_What is being asked:_ A faithful transcription of all the data is required.

Saved entries:
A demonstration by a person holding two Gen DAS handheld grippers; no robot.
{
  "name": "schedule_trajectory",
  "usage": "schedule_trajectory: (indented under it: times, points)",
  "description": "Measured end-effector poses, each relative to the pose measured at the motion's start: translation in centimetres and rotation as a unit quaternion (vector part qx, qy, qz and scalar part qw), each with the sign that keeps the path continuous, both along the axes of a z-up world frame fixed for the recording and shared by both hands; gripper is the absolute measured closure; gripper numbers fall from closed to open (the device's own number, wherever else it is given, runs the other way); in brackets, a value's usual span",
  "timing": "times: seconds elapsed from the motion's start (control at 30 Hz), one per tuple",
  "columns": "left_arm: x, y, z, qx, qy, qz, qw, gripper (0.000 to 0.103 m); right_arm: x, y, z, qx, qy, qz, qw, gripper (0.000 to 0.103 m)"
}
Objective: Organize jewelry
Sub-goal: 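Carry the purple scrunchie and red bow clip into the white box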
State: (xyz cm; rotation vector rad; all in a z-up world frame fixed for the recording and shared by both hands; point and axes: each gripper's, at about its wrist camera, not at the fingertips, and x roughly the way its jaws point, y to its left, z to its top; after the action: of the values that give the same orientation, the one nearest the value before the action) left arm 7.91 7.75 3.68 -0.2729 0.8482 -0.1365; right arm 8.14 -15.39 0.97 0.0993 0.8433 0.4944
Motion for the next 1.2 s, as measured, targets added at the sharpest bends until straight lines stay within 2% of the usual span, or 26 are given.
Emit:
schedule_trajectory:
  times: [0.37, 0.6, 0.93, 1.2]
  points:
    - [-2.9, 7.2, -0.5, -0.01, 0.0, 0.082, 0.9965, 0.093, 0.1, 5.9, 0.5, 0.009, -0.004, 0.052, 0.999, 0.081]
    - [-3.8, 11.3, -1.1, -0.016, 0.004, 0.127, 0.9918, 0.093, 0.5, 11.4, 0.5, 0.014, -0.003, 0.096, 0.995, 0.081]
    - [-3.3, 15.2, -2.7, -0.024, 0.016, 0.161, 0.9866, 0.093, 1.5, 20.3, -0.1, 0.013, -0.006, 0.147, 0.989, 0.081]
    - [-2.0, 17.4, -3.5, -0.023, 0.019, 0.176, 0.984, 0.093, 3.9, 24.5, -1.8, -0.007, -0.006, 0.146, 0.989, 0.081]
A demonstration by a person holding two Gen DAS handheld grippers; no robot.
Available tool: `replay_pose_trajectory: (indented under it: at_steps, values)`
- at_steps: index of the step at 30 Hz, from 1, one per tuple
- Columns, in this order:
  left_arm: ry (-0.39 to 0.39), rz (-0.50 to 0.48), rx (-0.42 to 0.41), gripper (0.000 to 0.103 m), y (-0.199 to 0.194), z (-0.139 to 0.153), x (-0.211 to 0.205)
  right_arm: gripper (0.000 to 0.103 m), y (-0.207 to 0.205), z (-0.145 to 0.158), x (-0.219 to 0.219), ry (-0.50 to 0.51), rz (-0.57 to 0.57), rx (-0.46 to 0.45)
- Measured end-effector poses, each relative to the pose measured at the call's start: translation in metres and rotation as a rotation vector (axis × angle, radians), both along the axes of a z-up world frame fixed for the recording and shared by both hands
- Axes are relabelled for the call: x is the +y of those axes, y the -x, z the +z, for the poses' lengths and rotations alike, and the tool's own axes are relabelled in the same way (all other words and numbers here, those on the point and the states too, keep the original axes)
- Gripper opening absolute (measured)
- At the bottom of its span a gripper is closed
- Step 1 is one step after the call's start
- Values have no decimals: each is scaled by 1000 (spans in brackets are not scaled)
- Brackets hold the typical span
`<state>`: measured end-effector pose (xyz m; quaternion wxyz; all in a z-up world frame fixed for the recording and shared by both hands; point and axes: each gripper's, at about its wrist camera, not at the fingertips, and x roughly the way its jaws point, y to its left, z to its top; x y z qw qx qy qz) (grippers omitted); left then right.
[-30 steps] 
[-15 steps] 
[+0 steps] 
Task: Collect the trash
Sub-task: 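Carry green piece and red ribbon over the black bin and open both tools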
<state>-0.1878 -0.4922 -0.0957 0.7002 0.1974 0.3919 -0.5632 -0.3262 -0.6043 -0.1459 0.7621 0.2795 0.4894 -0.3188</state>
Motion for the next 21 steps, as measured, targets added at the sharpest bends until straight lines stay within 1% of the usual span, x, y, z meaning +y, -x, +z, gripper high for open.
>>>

_Reply to the exercise:_
A demonstration by a person holding two Gen DAS handheld grippers; no robot.
{
  "name": "schedule_trajectory",
  "usage": "schedule_trajectory: (indented under it: times, points)",
  "description": "Measured end-effector poses, each relative to the pose measured at the motion's start: translation in centimetres and rotation as a unit quaternion (vector part qx, qy, qz and scalar part qw), each with the sign that keeps the path continuous, both along the axes of a z-up world frame fixed for the recording and shared by both hands; gripper is the absolute measured closure; gripper numbers fall from closed to open (the device's own number, wherever else it is given, runs the other way); in brackets, a value's usual span",
  "timing": "times: seconds elapsed from the motion's start (control at 30 Hz), one per tuple",
  "columns": "left_arm: x, y, z, qx, qy, qz, qw, gripper (0.000 to 0.103 m); right_arm: x, y, z, qx, qy, qz, qw, gripper (0.000 to 0.103 m)"
}
Objective: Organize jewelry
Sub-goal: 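Carry the purple scrunchie and red bow clip into the white box
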State: (xyz cm; rotation vector rad; all in a z-up world frame fixed for the recording and shared by both hands; point and axes: each gripper's, at about its wrist camera, not at the fingertips, and x roughly the way its jaws point, y to its left, z to its top; after the action: of the values that give the same orientation, the one nearest the value before the action) left arm 7.91 7.75 3.68 -0.2729 0.8482 -0.1365; right arm 8.14 -15.39 0.97 0.0993 0.8433 0.4944
Motion for the next 1.2 s, as measured, targets added at the sharpest bends until straight lines stay within 2% of the usual span, or 26 are given.
Emit:
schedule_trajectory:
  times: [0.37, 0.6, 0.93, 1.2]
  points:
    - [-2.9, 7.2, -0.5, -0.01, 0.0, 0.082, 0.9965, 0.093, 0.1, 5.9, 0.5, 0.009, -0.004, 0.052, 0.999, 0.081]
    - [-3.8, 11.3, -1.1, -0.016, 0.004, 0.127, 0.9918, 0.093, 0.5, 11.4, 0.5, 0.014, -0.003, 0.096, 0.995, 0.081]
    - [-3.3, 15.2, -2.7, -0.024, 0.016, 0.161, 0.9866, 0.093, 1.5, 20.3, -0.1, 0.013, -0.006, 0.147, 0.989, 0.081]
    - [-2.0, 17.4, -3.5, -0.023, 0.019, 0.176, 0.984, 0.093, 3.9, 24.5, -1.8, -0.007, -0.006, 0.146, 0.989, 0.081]
A demonstration by a person holding two Gen DAS handheld grippers; no robot.
Available tool: `replay_pose_trajectory: (indented under it: at_steps, values)`
- at_steps: index of the step at 30 Hz, from 1, one per tuple
- Columns, in this order:
  left_arm: ry (-0.39 to 0.39), rz (-0.50 to 0.48), rx (-0.42 to 0.41), gripper (0.000 to 0.103 m), y (-0.199 to 0.194), z (-0.139 to 0.153), x (-0.211 to 0.205)
  right_arm: gripper (0.000 to 0.103 m), y (-0.207 to 0.205), z (-0.145 to 0.158), x (-0.219 to 0.219), ry (-0.50 to 0.51), rz (-0.57 to 0.57), rx (-0.46 to 0.45)
- Measured end-effector poses, each relative to the pose measured at the call's start: translation in metres and rotation as a rotation vector (axis × angle, radians), both along the axes of a z-up world frame fixed for the recording and shared by both hands
- Axes are relabelled for the call: x is the +y of those axes, y the -x, z the +z, for the poses' lengths and rotations alike, and the tool's own axes are relabelled in the same way (all other words and numbers here, those on the point and the states too, keep the original axes)
- Gripper opening absolute (measured)
- At the bottom of its span a gripper is closed
- Step 1 is one step after the call's start
- Values have no decimals: each is scaled by 1000 (spans in brackets are not scaled)
- Brackets hold the typical span
`<state>`: measured end-effector pose (xyz m; quaternion wxyz; all in a z-up world frame fixed for the recording and shared by both hands; point and axes: each gripper's, at about its wrist camera, not at the fingertips, and x roughly the way its jaws point, y to its left, z to its top; x y z qw qx qy qz) (grippers omitted); left then right.
[-30 steps] 
[-15 steps] 
[+0 steps] 
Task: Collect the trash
Sub-task: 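Carry green piece and red ribbon over the black bin and open both tools
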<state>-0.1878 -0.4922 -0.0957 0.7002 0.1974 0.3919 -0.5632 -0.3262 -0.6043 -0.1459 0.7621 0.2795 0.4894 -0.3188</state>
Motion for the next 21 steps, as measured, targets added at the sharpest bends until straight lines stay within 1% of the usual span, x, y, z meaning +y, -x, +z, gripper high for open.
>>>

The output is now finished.